Kanwar Anit Singh Saini: "I don't want to use a wide paintbrush to paint the Punjabi Sikh community in any country, but it's not a far stretch of the imagination to realize that these sentiments are really pervasive."
Interviewer: "The South Asian community has been fairly vocal in it's opposition to the new sex-ed curriculum coming out. Does that surprise you?"
Saini: "Not at all. Much of the vocabulary doesn't exist in Punjabi, Hindi and Urdu to talk about things. The vocabulary needs to be there. LGBTQ, how do we say that in Punjabi? There are loose terms, slang and idioms that exist to talk about cross-dressing and homosexuality, but there isn't the sexual health words."
Interviewer: "And Saini says the current sex-ed could've prevented what happened to him when he came out to his parents."
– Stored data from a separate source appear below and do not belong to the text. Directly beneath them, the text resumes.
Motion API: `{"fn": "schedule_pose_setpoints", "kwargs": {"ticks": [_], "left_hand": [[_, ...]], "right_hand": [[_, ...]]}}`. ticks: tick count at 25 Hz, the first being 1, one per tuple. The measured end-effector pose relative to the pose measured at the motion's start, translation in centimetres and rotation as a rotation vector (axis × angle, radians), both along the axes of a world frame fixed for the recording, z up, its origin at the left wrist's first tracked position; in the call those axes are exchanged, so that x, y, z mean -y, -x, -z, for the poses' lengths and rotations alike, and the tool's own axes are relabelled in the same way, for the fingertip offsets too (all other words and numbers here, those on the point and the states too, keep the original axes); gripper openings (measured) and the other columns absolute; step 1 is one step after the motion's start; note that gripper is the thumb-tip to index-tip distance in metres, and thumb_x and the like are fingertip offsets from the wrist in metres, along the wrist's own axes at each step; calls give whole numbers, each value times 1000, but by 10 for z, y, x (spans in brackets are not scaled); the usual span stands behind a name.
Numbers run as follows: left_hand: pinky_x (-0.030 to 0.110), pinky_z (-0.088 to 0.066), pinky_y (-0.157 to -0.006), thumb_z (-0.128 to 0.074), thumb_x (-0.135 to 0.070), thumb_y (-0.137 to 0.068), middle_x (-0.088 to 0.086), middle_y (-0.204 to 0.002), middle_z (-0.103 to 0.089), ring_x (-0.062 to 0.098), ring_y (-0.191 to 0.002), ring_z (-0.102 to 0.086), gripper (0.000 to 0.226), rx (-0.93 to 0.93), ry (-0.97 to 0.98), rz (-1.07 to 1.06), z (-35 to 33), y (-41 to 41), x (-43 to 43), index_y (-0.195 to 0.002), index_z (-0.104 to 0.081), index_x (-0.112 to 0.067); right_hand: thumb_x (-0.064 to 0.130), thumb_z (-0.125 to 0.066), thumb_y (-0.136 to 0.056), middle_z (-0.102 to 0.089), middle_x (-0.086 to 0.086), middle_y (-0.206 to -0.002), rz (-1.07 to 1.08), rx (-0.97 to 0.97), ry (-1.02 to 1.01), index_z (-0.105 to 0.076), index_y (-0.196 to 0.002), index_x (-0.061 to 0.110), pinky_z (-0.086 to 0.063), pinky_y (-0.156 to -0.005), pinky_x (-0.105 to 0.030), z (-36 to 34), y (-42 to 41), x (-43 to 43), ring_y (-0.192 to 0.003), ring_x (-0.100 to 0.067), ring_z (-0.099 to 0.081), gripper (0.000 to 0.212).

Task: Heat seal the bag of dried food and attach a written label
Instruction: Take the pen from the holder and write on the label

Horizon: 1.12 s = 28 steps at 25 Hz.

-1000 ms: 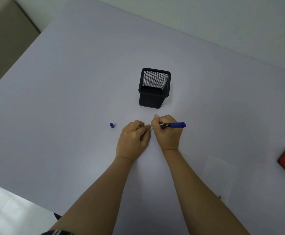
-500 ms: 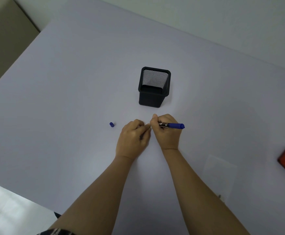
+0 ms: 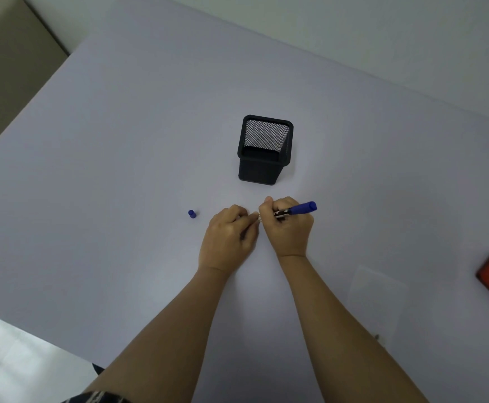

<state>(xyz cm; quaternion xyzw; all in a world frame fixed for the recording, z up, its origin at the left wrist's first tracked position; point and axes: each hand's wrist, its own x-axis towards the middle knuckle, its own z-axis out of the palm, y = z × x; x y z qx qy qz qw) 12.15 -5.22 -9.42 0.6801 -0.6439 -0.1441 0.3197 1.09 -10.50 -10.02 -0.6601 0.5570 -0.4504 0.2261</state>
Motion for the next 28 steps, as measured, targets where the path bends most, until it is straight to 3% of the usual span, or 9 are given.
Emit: {"fn": "schedule_pose_setpoints", "kwargs": {"ticks": [24, 28], "left_hand": [[28, -50, -61, -64, -16, -83, 7, -78, -64, 21, -64, -58, 14, 4, 23, 0, 1, 1, 0, -87, -74, -7], [32, -50, -59, -62, -17, -84, 7, -78, -63, 22, -64, -57, 16, 1, 18, -4, 2, 0, 1, -89, -73, -7]], "right_hand": [[18, -53, -82, -53, -13, -46, 78, 47, -8, -52, -51, 0, -46, -41, -43, -4, -3, 0, -40, -28, -49, 36], [24, -51, -82, -56, -12, -46, 151, 105, -45, -55, -53, 1, -48, -47, -31, -5, -3, 1, -41, -25, -51, 38]]}}
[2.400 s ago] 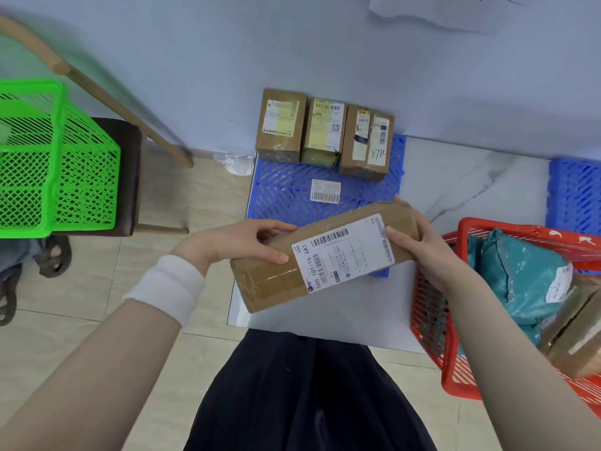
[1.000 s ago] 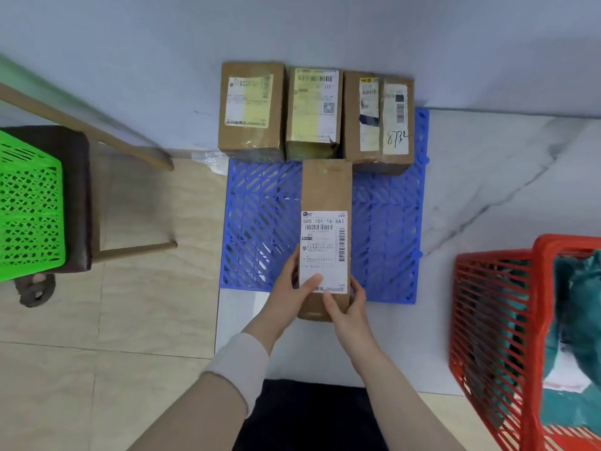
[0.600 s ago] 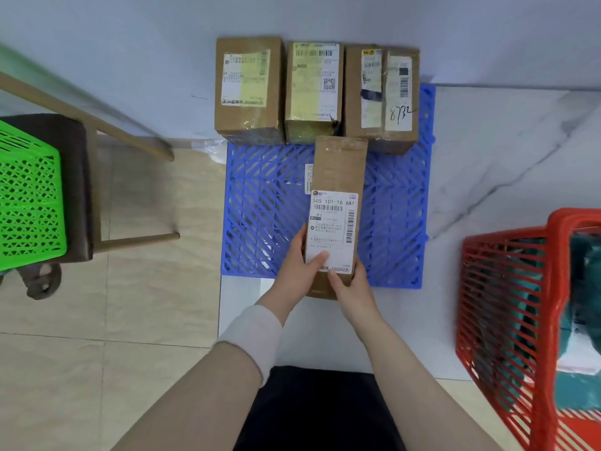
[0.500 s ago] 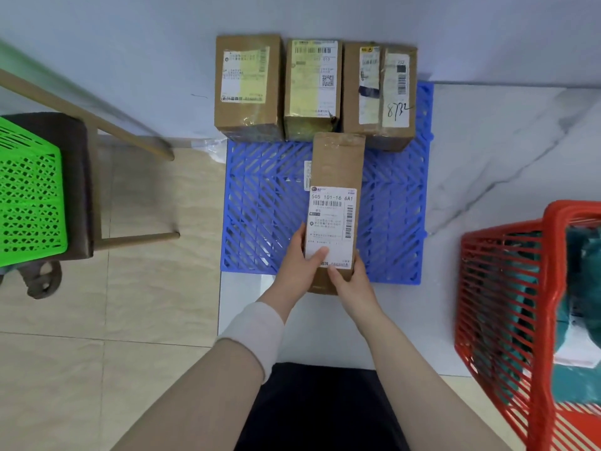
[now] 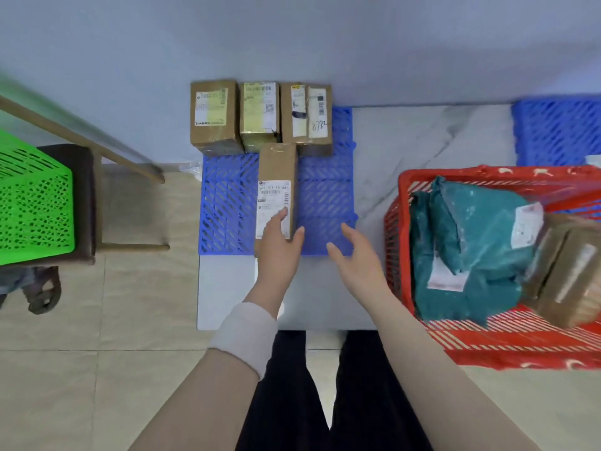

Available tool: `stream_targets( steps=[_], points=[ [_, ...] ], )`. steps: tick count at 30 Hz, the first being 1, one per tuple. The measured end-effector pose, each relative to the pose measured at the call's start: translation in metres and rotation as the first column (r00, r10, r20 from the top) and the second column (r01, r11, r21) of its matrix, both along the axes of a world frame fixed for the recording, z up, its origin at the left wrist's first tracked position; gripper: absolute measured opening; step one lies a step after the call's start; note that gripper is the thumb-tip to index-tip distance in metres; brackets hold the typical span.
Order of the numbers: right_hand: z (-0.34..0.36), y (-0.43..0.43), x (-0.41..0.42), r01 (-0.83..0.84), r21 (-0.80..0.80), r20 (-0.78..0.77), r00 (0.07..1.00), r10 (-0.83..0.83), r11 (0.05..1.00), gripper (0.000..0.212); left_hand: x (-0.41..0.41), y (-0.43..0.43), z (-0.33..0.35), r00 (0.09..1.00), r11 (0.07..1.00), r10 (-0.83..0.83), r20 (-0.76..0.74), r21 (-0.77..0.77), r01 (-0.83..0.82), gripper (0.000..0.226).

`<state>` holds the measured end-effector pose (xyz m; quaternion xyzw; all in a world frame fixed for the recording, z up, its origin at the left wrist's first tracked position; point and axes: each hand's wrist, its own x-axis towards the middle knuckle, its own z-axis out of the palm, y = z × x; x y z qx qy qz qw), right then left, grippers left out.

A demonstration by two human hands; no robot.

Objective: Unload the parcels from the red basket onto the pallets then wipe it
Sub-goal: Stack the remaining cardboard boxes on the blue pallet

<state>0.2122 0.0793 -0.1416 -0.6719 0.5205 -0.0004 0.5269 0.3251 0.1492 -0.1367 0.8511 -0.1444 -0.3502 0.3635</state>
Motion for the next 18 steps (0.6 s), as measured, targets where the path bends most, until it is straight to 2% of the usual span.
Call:
stream_targets(
  steps=[5, 8, 13, 16, 18],
  points=[
    [0.057, -0.036, -0.082, -0.115, -0.229, 0.091, 0.986, 0.139, 0.967, 0.046, -0.081, -0.037, 0.044, 0.965, 0.984, -0.157, 0.212, -0.046, 0.17, 0.043],
    [0.073, -0.064, -0.144, -0.109, -0.315, 0.097, 0.984, 0.146, 0.943, 0.041, -0.14, -0.061, 0.058, 0.923, 0.958, -0.251, 0.293, -0.058, 0.279, 0.039],
    [0.079, -0.102, -0.238, 0.018, -0.277, -0.014, 1.0, -0.023, 0.961, 0.043, -0.226, -0.104, 0.071, 0.895, 0.914, -0.375, 0.242, -0.068, 0.401, 0.04],
    [0.078, -0.119, -0.274, 0.126, -0.241, -0.076, 0.986, -0.148, 0.962, 0.046, -0.264, -0.124, 0.065, 0.893, 0.895, -0.428, 0.141, -0.071, 0.44, 0.041],
    [0.074, -0.13, -0.296, 0.208, -0.234, -0.126, 0.962, -0.241, 0.95, 0.049, -0.286, -0.141, 0.054, 0.856, 0.856, -0.51, 0.081, -0.046, 0.515, 0.043]
  ],
)
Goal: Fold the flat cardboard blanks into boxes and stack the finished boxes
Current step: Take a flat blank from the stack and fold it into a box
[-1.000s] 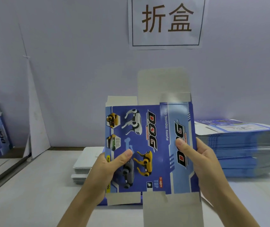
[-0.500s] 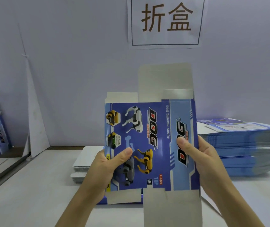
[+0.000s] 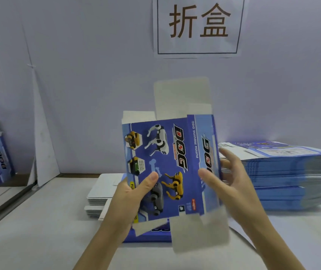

Saini: "As a teenage, their solution was to send me to a fortune-teller to basically tell me that I was wrong and I'm on the wrong path, who subsequently prescribed me a special stone to wear. There was a lot of hocus-pocus, to ward off the gayness, the depression that came with come out."
Interviewer: "Of the protests against the controversial new curriculum, Saini says the key is education."
Saini: "Of coarse you're going to see an opposition from small communities. 'Why wouldn't we want our kids to be LGBTQ and have a harder life, in a way that we're already not familiar with.' What needs to happen is more outreach so these concepts can be explained and talked about openly."